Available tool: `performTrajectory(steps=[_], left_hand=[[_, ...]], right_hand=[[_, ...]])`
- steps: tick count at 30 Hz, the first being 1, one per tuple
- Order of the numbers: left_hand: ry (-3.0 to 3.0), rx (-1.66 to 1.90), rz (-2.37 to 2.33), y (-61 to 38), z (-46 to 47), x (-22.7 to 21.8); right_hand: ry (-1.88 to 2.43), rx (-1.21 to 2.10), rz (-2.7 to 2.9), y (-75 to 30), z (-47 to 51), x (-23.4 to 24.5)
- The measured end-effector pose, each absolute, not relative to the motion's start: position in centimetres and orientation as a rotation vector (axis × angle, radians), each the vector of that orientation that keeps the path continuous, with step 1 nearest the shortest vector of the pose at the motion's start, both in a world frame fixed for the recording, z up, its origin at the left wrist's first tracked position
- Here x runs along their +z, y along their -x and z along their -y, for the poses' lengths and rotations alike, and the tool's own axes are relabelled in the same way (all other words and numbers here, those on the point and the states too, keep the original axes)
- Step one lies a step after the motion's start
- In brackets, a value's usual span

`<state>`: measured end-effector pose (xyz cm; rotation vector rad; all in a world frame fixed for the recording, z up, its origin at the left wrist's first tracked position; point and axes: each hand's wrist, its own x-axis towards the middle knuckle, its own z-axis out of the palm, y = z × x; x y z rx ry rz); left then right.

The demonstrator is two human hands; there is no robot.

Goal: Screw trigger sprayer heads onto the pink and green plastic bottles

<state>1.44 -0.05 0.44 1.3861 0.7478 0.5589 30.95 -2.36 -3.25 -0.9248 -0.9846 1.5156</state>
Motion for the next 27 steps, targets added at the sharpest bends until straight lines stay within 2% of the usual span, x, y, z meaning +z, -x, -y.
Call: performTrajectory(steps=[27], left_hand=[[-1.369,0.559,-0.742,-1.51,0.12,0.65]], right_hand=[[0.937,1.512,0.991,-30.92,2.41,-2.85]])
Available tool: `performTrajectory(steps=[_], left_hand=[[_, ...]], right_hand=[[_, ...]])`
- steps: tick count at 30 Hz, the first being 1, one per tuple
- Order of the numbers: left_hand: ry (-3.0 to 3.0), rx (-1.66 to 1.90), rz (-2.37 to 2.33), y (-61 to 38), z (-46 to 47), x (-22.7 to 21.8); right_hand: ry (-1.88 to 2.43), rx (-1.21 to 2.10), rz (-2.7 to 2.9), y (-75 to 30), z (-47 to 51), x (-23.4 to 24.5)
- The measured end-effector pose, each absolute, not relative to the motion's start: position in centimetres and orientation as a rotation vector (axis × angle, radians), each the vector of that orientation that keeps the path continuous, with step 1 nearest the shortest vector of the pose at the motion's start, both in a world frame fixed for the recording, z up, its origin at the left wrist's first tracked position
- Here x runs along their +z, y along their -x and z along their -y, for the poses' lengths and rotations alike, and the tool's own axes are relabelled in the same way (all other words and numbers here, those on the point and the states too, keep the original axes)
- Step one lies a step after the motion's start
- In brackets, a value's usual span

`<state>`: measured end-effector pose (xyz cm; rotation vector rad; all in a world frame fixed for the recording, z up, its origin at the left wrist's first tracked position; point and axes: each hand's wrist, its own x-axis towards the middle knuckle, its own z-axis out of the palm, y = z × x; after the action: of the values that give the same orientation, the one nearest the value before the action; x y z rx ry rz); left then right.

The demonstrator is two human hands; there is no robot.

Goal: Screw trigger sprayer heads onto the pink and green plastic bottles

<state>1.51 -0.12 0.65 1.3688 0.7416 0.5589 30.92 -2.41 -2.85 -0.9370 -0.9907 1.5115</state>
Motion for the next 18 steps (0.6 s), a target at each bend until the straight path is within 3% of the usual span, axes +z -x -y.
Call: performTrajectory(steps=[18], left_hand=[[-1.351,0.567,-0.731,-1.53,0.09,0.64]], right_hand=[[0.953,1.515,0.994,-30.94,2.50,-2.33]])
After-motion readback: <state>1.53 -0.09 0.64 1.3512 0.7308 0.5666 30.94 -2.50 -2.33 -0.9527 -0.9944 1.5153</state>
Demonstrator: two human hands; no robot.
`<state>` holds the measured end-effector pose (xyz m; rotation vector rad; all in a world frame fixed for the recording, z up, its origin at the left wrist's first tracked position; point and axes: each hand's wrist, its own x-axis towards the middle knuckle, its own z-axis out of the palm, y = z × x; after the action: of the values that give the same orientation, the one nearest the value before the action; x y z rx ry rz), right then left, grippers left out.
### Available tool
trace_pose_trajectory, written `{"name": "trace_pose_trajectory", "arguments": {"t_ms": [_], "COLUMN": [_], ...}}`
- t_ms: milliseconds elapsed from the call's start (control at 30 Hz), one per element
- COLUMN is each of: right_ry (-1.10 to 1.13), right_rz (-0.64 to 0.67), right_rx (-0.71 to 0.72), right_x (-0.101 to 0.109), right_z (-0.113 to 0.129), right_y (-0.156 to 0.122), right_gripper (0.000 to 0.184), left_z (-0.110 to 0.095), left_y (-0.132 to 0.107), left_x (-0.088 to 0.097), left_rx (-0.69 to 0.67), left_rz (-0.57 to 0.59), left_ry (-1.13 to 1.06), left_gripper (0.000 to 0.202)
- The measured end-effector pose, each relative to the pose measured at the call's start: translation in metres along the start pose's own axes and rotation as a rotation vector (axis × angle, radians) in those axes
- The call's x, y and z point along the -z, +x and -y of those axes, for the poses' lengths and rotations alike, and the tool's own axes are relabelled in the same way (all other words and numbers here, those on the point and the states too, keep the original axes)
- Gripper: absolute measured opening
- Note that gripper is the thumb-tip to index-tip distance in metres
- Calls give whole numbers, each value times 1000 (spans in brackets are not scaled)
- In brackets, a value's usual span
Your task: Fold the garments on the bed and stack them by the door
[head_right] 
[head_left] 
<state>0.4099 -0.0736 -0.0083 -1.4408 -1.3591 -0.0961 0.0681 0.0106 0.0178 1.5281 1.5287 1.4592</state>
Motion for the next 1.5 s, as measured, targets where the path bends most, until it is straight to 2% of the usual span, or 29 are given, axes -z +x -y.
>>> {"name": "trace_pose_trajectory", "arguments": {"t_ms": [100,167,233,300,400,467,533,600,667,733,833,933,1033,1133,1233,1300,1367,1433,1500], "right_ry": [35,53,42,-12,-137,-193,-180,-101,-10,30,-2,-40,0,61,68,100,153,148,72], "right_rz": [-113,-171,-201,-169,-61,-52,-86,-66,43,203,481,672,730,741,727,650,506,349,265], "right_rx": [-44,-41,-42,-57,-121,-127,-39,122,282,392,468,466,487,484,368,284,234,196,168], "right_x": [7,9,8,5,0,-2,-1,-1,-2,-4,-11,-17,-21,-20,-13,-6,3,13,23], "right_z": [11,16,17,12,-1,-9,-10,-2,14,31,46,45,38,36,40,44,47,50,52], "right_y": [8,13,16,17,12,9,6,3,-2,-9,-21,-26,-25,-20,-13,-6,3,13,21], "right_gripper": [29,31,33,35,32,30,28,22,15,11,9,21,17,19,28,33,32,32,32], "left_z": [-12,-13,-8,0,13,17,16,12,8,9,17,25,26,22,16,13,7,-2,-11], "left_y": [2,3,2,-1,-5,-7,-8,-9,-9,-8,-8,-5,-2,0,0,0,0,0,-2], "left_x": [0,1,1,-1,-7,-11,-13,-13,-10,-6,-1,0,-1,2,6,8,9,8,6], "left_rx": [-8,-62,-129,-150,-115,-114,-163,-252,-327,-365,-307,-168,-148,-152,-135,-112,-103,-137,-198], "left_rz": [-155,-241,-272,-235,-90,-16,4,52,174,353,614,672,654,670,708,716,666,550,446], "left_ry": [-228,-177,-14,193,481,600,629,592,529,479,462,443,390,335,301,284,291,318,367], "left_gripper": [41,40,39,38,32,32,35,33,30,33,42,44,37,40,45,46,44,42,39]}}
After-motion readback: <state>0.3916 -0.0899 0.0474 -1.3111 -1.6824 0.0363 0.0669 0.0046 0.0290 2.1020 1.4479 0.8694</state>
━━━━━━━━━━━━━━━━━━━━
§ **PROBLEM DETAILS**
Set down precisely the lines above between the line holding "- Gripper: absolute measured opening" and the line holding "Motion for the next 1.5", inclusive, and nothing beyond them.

§ **RESPONSE FOR THIS EXERCISE**
- Gripper: absolute measured opening
- Note that gripper is the thumb-tip to index-tip distance in metres
- Calls give whole numbers, each value times 1000 (spans in brackets are not scaled)
- In brackets, a value's usual span
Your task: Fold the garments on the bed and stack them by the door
[head_right] 
[head_left] 
<state>0.4099 -0.0736 -0.0083 -1.4408 -1.3591 -0.0961 0.0681 0.0106 0.0178 1.5281 1.5287 1.4592</state>
Motion for the next 1.5 s, as measured, targets where the path bends most, until it is straight to 2% of the usual span, or 29 are given, axes -z +x -y.

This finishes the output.